▶ SUPPLIED INFORMATION
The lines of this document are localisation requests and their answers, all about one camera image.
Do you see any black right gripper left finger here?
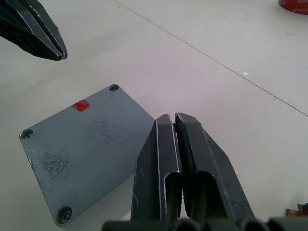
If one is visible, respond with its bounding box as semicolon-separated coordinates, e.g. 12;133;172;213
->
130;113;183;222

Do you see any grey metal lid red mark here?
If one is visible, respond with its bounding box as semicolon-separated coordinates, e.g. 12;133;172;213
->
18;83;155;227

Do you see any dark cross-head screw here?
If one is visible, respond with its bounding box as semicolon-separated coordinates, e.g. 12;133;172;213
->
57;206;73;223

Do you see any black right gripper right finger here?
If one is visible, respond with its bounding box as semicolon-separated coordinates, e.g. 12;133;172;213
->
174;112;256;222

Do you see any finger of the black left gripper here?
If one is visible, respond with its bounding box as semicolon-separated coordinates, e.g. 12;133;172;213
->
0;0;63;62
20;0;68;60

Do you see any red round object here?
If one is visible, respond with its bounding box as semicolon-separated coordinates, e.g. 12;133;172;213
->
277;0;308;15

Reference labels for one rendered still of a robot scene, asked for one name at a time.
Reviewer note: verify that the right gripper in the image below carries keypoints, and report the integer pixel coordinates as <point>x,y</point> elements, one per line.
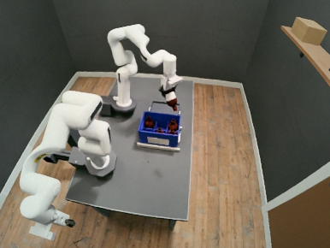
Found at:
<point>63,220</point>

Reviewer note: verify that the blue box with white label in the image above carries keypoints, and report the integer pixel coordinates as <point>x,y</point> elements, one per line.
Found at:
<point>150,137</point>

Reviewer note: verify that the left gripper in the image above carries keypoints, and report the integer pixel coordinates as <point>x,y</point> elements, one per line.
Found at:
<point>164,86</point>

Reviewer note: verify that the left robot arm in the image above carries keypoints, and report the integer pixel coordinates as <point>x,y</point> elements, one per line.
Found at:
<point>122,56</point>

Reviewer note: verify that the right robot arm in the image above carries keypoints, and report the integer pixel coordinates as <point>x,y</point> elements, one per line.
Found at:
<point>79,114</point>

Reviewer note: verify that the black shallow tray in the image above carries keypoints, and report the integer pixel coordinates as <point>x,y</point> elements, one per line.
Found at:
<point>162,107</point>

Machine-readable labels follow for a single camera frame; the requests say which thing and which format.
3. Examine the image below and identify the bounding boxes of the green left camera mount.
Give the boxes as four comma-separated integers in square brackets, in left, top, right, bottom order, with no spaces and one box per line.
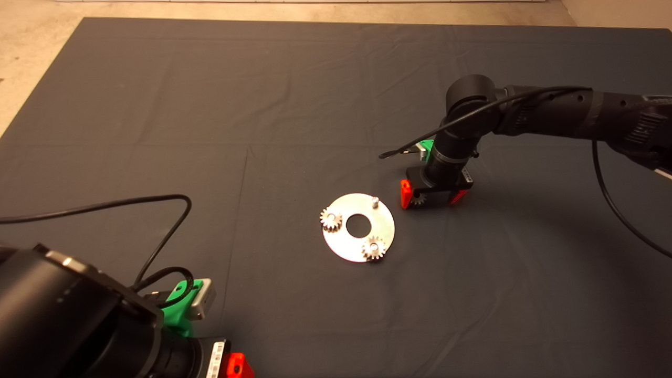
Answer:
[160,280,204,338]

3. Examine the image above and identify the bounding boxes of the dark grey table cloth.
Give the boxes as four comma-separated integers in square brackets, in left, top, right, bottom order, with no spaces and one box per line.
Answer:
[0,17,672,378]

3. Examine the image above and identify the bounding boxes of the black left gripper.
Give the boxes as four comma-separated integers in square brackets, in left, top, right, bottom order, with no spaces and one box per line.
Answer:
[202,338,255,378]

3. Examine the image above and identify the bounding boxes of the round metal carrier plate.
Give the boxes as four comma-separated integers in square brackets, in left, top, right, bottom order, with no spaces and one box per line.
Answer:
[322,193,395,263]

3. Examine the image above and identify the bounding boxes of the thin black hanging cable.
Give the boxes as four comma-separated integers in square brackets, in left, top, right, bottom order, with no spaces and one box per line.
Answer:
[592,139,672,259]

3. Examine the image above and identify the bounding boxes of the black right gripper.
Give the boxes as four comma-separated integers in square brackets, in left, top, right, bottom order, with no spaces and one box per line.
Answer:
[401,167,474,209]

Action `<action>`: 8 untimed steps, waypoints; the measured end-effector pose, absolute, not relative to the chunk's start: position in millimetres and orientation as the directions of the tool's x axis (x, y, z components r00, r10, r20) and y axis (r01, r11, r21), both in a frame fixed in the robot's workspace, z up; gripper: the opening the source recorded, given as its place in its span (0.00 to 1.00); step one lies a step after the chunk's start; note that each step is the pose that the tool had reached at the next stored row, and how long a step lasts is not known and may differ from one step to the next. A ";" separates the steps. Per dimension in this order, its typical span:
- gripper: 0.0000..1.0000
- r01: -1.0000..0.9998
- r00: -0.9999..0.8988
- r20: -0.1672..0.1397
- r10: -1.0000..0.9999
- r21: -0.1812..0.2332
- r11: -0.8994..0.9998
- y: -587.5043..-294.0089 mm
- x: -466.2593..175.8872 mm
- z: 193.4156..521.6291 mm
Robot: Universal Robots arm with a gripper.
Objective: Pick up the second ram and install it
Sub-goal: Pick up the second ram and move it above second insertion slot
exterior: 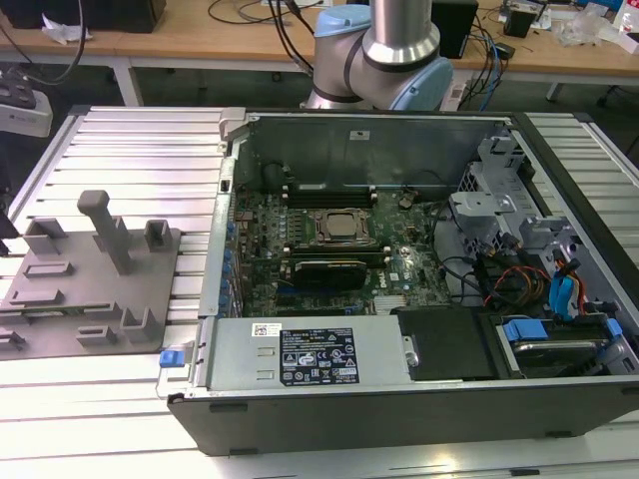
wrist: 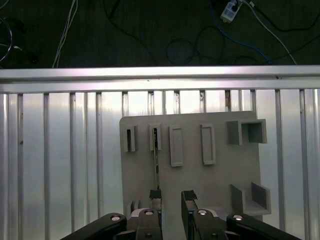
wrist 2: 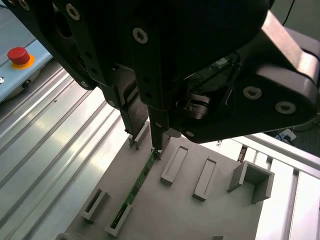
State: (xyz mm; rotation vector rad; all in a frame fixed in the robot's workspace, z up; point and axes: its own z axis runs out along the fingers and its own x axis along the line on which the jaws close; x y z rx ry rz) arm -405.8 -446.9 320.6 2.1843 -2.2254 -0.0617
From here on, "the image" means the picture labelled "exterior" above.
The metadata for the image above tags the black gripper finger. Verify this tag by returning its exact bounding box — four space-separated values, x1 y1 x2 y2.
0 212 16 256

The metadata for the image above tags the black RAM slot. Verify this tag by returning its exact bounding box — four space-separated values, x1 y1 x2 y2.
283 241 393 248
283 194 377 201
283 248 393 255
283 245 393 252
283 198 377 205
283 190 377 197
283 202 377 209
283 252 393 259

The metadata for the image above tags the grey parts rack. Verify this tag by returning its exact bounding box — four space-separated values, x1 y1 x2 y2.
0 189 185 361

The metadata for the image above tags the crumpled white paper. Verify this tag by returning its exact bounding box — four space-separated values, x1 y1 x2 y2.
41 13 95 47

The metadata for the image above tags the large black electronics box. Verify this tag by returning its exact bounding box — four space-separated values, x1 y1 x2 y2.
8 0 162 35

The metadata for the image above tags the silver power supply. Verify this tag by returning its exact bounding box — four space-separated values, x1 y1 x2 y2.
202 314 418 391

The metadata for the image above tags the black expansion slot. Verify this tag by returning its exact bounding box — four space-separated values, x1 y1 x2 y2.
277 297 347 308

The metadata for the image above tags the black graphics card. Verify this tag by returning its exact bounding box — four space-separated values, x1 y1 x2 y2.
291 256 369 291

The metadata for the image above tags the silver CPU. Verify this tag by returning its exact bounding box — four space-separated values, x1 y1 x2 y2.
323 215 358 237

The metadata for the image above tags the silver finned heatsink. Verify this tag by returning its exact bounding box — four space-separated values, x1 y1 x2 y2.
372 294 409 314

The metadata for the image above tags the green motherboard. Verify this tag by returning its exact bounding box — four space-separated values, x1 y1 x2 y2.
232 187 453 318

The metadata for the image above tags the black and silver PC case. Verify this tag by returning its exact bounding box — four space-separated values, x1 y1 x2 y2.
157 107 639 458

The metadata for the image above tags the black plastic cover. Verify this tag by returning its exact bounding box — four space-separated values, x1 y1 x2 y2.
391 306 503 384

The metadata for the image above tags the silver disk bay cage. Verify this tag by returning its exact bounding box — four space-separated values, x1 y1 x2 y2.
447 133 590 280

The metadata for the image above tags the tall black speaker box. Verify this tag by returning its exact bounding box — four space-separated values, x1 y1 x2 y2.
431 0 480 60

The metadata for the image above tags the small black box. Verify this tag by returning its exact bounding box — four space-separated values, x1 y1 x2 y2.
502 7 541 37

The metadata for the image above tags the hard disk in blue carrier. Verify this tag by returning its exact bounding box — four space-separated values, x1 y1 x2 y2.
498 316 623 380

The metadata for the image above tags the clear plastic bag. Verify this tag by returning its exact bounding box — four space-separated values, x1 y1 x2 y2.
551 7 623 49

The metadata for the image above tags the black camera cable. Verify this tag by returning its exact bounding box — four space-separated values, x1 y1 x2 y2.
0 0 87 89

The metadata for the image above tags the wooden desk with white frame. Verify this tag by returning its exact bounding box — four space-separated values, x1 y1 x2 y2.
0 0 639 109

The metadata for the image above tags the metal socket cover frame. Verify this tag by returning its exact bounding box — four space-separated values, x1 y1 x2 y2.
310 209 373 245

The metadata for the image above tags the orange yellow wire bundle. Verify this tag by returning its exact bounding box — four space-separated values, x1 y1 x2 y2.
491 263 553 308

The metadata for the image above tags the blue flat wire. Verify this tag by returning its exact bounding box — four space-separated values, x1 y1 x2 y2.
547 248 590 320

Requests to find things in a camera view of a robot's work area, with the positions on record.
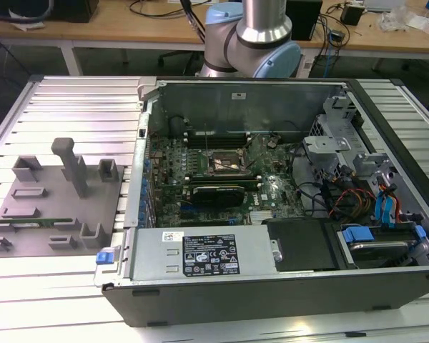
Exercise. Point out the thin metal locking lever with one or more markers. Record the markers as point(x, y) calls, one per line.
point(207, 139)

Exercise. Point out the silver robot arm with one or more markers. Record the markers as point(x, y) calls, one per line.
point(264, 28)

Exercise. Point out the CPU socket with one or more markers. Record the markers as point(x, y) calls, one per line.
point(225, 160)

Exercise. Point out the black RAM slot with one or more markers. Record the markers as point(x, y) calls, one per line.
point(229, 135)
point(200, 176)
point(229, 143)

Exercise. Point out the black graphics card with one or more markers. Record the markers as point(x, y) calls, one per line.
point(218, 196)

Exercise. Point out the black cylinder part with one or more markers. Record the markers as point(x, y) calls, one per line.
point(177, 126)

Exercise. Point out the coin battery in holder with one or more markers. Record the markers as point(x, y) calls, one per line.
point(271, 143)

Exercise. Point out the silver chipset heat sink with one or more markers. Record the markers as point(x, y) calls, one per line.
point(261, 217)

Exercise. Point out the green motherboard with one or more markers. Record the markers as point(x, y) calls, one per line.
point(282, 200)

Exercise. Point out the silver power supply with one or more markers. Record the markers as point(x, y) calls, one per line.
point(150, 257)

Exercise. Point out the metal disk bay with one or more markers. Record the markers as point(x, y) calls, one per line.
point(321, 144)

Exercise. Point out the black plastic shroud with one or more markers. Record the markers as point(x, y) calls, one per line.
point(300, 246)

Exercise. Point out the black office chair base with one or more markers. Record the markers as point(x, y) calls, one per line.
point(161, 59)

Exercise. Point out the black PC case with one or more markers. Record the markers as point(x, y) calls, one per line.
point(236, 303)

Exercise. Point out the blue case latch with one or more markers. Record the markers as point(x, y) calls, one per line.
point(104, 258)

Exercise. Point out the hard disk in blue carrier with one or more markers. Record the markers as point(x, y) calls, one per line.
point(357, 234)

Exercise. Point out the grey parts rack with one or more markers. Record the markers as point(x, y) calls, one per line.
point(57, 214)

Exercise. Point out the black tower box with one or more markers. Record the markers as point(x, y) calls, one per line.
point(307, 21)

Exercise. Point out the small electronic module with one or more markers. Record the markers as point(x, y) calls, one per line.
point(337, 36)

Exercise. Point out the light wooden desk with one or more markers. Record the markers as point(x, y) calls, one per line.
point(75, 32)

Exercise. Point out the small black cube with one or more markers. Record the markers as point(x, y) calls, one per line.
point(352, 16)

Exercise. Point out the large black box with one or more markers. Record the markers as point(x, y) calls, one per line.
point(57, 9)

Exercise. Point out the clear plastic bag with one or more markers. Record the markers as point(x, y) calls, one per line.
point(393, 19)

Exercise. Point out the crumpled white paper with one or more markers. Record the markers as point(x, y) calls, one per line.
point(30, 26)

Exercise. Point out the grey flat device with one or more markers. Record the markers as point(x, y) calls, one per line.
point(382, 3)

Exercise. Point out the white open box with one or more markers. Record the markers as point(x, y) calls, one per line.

▶ EXERCISE BRIEF
Search the listing above for "dark" and copy every line that holds it.

▶ YOUR RESPONSE
Do you see any dark cross-head screw here?
3. Examine the image above and identify the bounding boxes of the dark grey table cloth.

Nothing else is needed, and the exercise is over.